(Items from a dataset)
.....

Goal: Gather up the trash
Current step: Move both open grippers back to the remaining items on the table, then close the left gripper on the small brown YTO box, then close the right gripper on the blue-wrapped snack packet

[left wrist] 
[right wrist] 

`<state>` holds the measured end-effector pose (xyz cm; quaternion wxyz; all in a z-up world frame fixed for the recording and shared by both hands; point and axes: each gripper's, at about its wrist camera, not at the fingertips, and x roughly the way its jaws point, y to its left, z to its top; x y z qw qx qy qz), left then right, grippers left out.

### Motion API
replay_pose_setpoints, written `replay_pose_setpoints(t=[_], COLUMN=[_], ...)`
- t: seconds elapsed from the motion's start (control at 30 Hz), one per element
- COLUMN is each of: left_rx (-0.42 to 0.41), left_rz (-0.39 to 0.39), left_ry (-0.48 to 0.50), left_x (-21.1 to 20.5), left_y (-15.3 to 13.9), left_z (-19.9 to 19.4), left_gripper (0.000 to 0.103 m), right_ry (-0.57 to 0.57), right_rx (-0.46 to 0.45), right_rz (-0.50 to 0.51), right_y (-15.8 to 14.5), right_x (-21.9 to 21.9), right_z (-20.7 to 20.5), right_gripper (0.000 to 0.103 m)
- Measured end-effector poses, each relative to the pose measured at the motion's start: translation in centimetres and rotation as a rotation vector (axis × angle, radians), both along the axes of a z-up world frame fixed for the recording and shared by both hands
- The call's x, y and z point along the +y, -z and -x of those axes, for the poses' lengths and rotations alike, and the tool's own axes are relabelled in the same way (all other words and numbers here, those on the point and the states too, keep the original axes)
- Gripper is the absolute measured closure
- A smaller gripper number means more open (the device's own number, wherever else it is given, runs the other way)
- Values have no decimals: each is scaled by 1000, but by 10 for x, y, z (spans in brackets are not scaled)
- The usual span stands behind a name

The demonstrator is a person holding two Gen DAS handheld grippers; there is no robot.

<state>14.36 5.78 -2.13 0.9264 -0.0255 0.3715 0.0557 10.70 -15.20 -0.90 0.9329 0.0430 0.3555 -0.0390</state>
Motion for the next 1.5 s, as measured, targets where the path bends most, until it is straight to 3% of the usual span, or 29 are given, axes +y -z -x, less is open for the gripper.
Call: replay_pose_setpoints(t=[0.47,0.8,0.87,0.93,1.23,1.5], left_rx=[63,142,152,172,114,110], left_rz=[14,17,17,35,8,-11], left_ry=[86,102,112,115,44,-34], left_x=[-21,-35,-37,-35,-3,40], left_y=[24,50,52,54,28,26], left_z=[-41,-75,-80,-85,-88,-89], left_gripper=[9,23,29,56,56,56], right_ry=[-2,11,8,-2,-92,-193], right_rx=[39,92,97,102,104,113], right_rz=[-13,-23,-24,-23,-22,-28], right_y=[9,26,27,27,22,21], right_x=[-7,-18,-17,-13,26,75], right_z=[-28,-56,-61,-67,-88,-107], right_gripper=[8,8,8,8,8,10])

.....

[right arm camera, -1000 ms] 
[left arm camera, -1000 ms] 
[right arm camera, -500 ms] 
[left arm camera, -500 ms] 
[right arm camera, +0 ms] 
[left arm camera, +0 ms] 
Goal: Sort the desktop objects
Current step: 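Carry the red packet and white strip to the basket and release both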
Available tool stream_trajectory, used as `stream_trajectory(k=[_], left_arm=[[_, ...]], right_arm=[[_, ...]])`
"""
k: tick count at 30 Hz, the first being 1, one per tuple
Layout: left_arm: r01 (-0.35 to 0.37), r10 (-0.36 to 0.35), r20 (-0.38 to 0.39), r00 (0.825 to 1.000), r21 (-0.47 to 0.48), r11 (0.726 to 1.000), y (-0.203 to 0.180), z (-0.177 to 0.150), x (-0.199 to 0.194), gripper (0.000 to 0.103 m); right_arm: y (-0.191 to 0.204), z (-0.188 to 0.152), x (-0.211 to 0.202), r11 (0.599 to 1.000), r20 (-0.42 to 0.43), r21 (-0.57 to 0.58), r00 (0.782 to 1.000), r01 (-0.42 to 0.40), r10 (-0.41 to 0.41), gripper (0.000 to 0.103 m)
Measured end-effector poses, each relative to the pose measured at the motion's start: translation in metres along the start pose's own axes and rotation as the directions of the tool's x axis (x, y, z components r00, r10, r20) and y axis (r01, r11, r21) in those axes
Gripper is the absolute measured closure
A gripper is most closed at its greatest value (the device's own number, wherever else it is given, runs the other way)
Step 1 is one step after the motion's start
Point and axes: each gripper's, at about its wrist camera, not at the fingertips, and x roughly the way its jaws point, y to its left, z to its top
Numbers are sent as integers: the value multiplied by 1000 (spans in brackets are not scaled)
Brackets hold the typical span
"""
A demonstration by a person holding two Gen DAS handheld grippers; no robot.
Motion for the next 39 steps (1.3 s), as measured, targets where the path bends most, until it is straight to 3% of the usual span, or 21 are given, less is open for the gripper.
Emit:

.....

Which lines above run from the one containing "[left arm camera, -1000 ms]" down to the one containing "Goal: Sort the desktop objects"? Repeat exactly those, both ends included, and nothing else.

* **EXPECTED OUTPUT**:
[left arm camera, -1000 ms] 
[right arm camera, -500 ms] 
[left arm camera, -500 ms] 
[right arm camera, +0 ms] 
[left arm camera, +0 ms] 
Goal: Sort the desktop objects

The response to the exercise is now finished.